Troubleshooting :: SAS(R) Data Loader 2.4 for Hadoop: User's Guide

Active Directory (LDAP) Authentication

If Active Directory and LDAP (Lightweight Directory Access Protocol) are used to protect your Hadoop cluster, an LDAP user and password must be specified in the Hadoop connection for SAS Data Loader. For more information about the Hadoop connection, see Hadoop Configuration Panel.

Oozie does not support LDAP authentication. SAS Data Loader uses the SQOOP and Oozie components installed with the Hadoop cluster to move data to and from a DBMS. Accordingly, when LDAP authentication is used with your Hadoop cluster, directives that rely on Oozie, such as Copy Data To Hadoop, do not receive the authentication benefits provided by LDAP. However, the operation of these directives is otherwise unaffected.

Change the File Format of Hadoop Target Tables

In Hadoop file system (HDFS), tables are stored as one or more files. Each file is formatted according to the Output Table Format option, which is specified in each file. In SAS Data Loader, when you create a new target table in Hadoop, the Output Table Format option is set by the value of the Output table format field.

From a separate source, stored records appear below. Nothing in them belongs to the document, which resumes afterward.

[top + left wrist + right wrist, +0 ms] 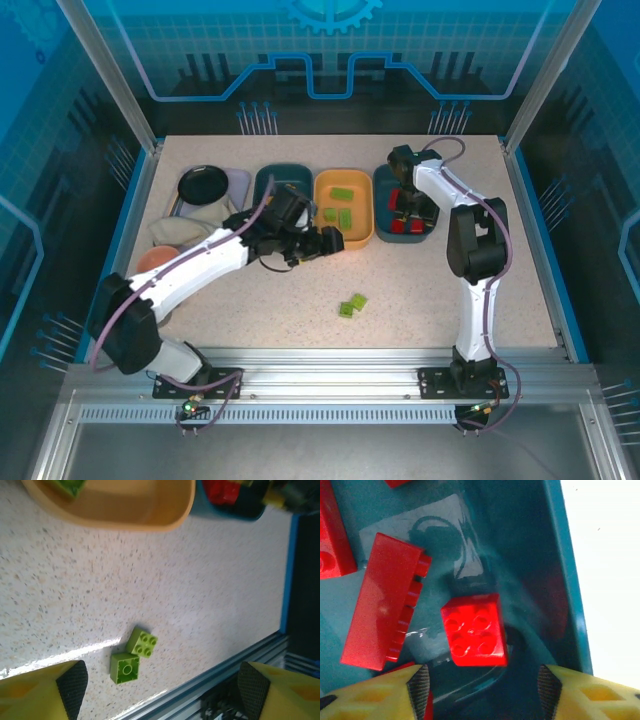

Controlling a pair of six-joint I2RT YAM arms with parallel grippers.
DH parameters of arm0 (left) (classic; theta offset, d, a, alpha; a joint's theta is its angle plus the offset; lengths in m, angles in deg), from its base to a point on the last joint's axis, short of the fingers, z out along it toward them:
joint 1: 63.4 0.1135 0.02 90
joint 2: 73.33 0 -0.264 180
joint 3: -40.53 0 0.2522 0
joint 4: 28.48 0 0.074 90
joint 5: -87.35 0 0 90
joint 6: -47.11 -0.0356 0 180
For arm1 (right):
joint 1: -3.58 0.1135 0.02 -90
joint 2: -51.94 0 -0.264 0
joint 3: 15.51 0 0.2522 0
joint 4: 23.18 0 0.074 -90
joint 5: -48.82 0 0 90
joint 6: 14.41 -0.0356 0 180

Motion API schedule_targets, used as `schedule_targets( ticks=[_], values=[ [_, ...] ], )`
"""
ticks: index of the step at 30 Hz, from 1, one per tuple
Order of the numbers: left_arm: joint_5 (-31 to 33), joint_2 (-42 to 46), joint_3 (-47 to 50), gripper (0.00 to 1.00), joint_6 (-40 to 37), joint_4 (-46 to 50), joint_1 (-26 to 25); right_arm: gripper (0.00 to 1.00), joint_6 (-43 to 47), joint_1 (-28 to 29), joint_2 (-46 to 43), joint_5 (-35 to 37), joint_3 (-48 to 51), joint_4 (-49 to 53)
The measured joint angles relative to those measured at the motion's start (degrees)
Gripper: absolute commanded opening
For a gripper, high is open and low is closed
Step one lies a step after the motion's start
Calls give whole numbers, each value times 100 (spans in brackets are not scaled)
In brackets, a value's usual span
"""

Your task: Sort the legos into containers by color

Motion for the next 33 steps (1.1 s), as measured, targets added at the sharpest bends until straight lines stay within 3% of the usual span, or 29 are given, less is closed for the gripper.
schedule_targets(
  ticks=[7,15,25,29,33],
  values=[
    [317,-1036,-435,80,-326,750,-1082,70,4,2,-599,-275,68,-9],
    [933,-2116,-1080,79,-494,1408,-1965,74,0,31,-3762,-789,1733,-459],
    [1473,-2715,-1217,62,-619,1716,-2085,69,-376,457,-6220,-1185,3866,-273],
    [1537,-2898,-1370,56,-741,1727,-2085,68,-566,474,-6767,-1311,4120,-175],
    [1646,-3034,-1478,43,-863,1707,-2085,67,-715,551,-6850,-1394,4212,-127]
  ],
)
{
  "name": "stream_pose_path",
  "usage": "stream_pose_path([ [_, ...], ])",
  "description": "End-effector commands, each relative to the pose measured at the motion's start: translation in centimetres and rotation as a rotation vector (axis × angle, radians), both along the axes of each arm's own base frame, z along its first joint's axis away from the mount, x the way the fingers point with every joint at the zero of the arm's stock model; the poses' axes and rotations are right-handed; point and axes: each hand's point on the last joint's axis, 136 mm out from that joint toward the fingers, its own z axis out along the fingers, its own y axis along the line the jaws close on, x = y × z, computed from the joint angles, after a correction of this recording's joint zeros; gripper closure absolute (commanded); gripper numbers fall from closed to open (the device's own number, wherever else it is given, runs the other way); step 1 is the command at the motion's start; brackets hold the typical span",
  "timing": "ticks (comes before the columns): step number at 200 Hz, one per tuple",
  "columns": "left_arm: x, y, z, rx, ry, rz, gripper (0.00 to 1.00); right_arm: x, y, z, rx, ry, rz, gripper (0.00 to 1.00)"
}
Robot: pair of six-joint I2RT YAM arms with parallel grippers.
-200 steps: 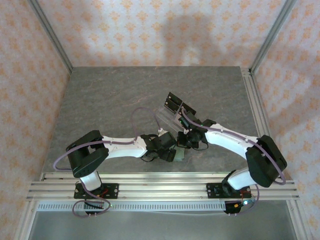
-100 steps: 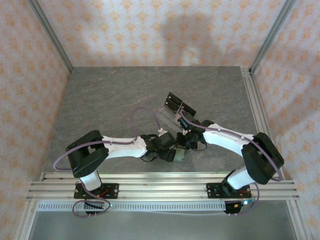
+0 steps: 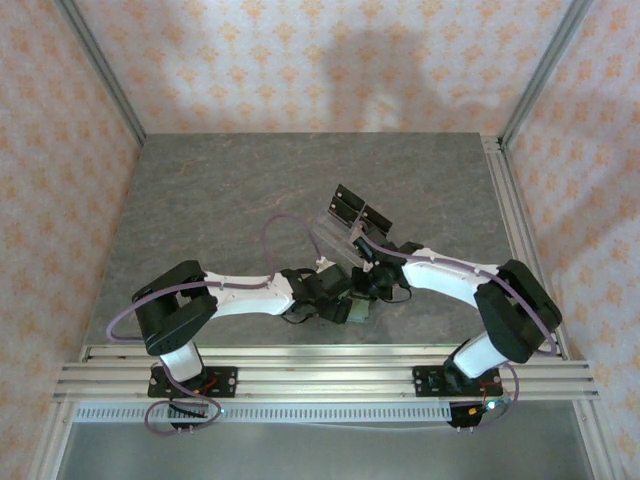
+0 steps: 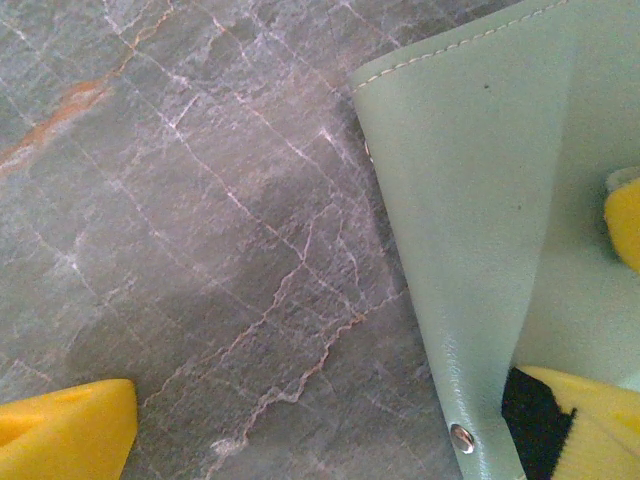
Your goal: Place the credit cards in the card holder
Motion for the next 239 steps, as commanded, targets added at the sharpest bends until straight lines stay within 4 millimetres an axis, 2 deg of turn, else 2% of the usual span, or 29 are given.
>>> stream_pose_path([
  [1,-1.1,0.4,-1.8,0.014,0.048,-0.011,0.04,-1.0,-0.7,-1.6,-0.038,0.037,0.004,1.00],
  [52,-1.1,0.3,-1.7,0.011,0.048,-0.012,0.04,-1.7,-2.0,-3.4,-0.086,0.053,-0.011,1.00],
  [123,-1.2,0.5,-1.6,0.011,0.047,-0.011,0.04,-3.0,-5.1,-5.8,-0.115,0.101,-0.094,1.00],
  [144,-1.2,0.5,-1.7,0.011,0.049,-0.010,0.04,-3.4,-5.4,-6.2,-0.110,0.110,-0.103,1.00],
  [160,-1.2,0.5,-1.7,0.011,0.048,-0.008,0.04,-3.4,-4.8,-6.2,-0.077,0.111,-0.100,1.00],
  [181,-1.1,0.4,-1.6,0.011,0.046,-0.005,0.04,-2.5,-3.8,-5.2,-0.037,0.093,-0.087,1.00],
  [214,-0.4,0.3,-0.7,0.014,0.020,0.008,0.02,-0.2,-1.4,-1.3,0.045,0.026,-0.047,0.77],
  [239,0.4,0.3,0.4,0.009,-0.015,0.033,0.00,1.8,0.3,2.5,0.111,-0.047,-0.033,0.65],
])
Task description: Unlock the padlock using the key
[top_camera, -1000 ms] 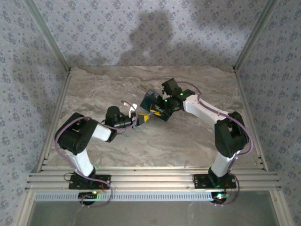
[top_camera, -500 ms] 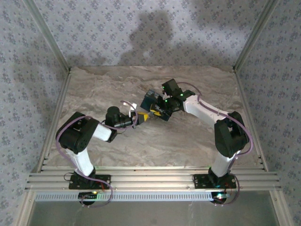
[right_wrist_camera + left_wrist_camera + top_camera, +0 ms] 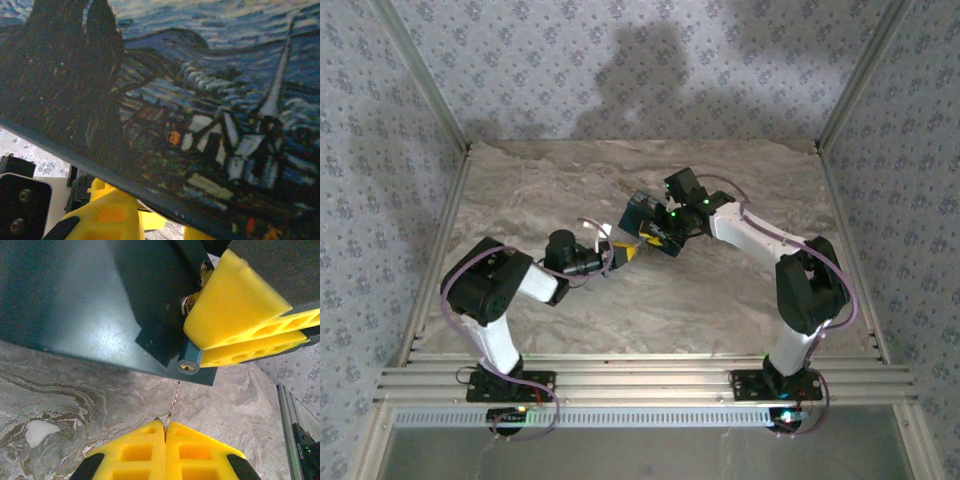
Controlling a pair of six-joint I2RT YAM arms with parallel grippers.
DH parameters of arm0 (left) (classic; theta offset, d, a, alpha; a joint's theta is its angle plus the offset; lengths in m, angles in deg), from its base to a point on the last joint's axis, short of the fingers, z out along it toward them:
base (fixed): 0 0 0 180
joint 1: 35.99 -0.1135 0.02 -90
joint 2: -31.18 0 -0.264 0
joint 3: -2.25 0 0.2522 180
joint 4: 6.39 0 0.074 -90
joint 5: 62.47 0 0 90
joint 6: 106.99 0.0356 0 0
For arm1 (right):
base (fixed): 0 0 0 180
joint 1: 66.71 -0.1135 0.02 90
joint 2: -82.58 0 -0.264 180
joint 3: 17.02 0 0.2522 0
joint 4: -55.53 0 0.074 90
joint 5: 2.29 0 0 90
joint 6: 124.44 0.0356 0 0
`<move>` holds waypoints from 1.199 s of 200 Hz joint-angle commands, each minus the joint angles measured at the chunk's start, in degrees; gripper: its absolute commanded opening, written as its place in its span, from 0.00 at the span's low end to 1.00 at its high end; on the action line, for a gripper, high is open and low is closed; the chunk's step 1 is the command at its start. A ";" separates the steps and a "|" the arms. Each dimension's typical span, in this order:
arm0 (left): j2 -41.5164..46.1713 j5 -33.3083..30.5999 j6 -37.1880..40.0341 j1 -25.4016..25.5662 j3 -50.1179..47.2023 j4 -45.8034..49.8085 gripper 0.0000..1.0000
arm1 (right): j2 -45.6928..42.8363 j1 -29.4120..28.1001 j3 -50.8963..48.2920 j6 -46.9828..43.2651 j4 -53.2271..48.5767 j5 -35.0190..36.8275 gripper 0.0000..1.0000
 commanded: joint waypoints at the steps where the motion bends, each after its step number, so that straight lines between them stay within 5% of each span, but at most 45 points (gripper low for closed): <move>1: 0.23 1.19 0.87 0.49 -0.23 -3.16 0.00 | -0.30 0.35 -0.16 0.30 1.11 0.34 0.00; 240: -1.97 -1.10 -1.68 0.69 3.11 -5.71 0.00 | -0.18 -0.65 -0.64 1.77 2.76 -1.13 0.00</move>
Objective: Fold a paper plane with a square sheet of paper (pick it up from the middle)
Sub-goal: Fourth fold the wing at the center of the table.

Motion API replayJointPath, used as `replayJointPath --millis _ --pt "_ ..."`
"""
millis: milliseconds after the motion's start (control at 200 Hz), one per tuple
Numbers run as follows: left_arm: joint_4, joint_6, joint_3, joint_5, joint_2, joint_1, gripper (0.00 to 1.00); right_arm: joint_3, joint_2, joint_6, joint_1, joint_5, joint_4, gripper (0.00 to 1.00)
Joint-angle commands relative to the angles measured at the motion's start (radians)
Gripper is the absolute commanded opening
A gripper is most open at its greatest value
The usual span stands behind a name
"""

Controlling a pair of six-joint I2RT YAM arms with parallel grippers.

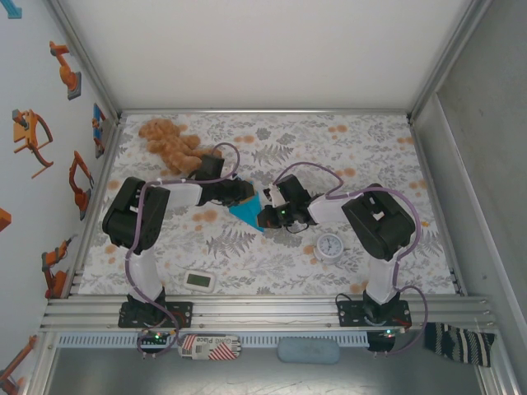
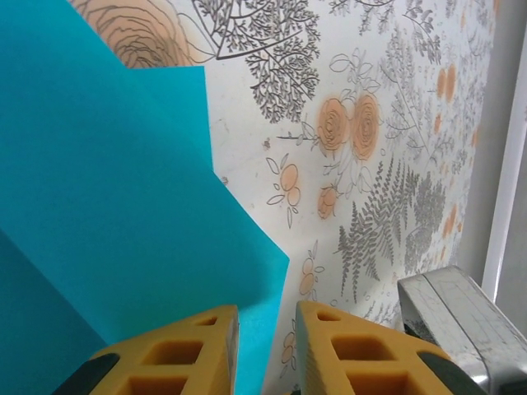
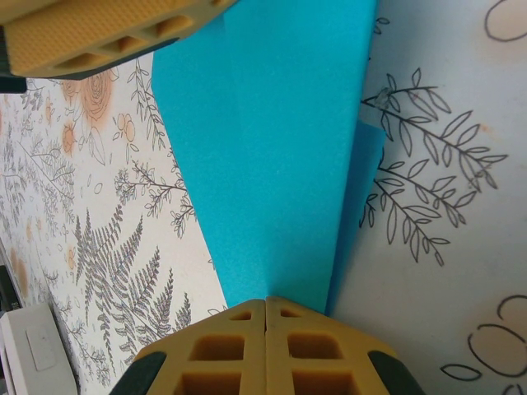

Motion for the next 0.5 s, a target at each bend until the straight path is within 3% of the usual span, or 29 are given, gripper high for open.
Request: replayJointPath --millis 0,496 --pt "-0.004 0.005 0.027 -0.02 0.02 0.009 0.26 0.0 0.038 -0.019 0.001 0.06 -0.085 0.02" --pt "-0.065 0.018 0.028 -0.089 0.033 0.012 0.21 -0.002 0.035 -0.02 0.001 0.063 -0.093 0.02"
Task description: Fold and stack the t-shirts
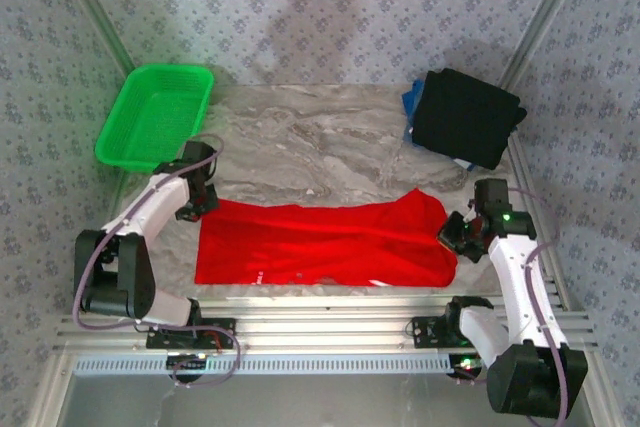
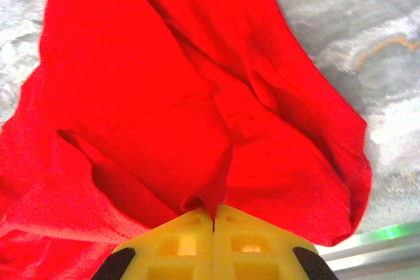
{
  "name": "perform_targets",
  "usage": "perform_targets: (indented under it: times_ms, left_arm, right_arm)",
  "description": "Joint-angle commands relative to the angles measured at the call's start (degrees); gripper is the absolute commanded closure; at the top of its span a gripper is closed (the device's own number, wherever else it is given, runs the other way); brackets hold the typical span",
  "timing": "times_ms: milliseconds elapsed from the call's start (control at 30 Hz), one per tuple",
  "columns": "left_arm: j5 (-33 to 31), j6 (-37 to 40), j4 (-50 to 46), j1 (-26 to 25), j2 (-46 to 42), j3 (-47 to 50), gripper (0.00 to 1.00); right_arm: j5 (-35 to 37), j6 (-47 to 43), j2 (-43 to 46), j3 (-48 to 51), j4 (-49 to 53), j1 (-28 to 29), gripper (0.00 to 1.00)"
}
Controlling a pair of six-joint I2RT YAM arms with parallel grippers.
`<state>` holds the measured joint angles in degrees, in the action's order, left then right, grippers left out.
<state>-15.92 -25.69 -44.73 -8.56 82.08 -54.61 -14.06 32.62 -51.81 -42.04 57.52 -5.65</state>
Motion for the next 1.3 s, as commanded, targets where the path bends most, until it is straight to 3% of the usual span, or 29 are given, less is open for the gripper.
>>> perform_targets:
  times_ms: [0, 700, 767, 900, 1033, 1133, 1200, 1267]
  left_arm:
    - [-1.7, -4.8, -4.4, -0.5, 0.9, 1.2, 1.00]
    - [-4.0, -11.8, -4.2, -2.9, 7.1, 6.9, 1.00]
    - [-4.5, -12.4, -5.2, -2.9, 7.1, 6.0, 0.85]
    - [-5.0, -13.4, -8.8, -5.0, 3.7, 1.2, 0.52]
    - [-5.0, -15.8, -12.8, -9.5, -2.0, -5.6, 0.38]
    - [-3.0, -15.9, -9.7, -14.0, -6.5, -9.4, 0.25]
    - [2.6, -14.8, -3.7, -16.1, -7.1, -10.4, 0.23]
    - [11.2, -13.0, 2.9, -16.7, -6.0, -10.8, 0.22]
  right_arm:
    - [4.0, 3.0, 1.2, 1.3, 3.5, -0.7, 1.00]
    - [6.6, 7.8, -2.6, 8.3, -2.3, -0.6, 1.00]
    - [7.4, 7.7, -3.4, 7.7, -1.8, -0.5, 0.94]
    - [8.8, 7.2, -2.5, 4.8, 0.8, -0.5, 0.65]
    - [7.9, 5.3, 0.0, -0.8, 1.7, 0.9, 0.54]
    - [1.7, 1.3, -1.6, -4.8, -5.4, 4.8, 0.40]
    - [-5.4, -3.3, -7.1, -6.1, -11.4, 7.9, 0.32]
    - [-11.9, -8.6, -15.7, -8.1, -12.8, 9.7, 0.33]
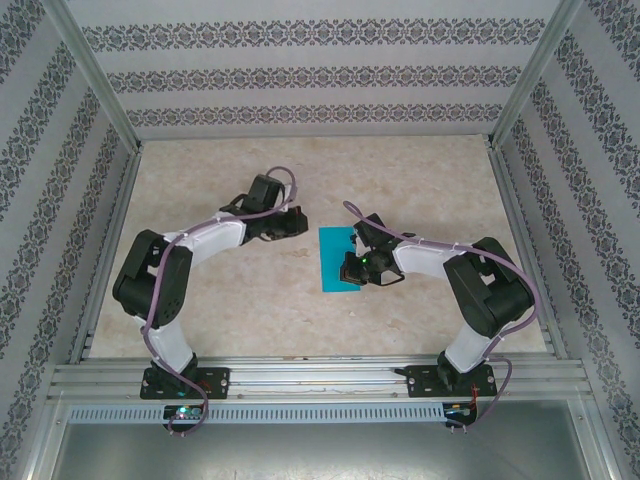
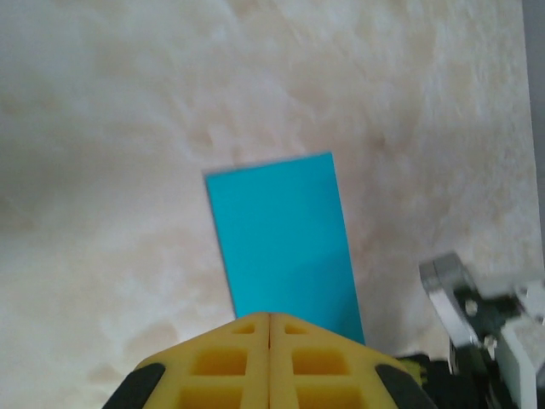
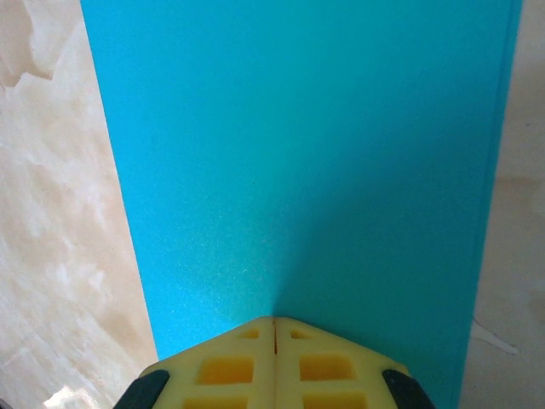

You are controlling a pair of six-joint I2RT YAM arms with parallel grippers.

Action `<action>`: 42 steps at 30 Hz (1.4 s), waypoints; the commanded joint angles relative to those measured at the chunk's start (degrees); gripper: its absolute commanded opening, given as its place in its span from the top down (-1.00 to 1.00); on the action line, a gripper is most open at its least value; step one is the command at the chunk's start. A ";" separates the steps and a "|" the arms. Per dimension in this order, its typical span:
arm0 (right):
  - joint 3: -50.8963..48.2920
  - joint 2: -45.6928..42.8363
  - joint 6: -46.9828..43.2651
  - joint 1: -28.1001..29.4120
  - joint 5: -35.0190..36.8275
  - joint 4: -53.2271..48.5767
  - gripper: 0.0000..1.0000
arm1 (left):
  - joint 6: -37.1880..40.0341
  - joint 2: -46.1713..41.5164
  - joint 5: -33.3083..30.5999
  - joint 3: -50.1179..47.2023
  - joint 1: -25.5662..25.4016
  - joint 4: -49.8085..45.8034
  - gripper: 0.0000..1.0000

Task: Fold a paper plane with a square sheet of paper (fold left side to right side)
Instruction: First fold the square sheet of paper in half at the center of the table, then hold the square sheet of paper at the center of the table, then fold the triangle a second time at the center of the table.

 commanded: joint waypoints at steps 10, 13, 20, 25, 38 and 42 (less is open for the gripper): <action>-2.59 2.87 0.11 -0.86 5.63 -6.19 1.00 | -6.71 5.45 4.38 -0.05 -5.67 6.38 0.85; -2.11 3.25 -0.06 -0.71 5.20 -6.27 1.00 | -6.60 7.73 4.34 1.44 -6.29 5.94 0.85; -1.20 3.61 0.02 -0.29 4.78 -6.26 1.00 | -6.24 10.93 3.01 1.45 -6.55 5.02 0.85; -0.28 2.82 0.10 -0.18 3.40 -6.28 1.00 | -5.90 12.62 2.42 0.95 -6.52 3.54 0.86; 3.88 -7.16 -2.11 -5.84 -4.59 -8.97 0.39 | -5.14 13.12 2.39 -1.66 -6.69 3.24 0.92; 1.79 -7.76 -4.10 -8.09 -8.05 -10.60 0.31 | -4.86 13.13 2.38 -1.88 -6.78 3.28 0.92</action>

You can change the default value of the Output table format field in the SAS Data Loader Configuration window. In any given directive, you can override the default value using the Action menu icon in the Target Table task.

The default format is applied to all new target tables that are created with SAS Data Loader. To override the default format in a new table or an existing table, you select a different format in the directive and run the job.

To change the default value of the Output table format field, go to the SAS Data Loader directives page, click the More icon

, and select Configuration. In the Configuration window, click General Preferences. In the General Preferences panel, change the value of Output table format.

To override the default value of the Output table format field for a given target in a given directive, open the directive and proceed to the Target Table task. Select a target table, and then click the Action menu Action Menu Icon

for that target table. Select Advanced Options, and then, in the Advanced Options window, set the value of Output table format. The format that you select will apply only to the selected target table. The default table format is not changed. The default format will continue to be applied to all new target tables.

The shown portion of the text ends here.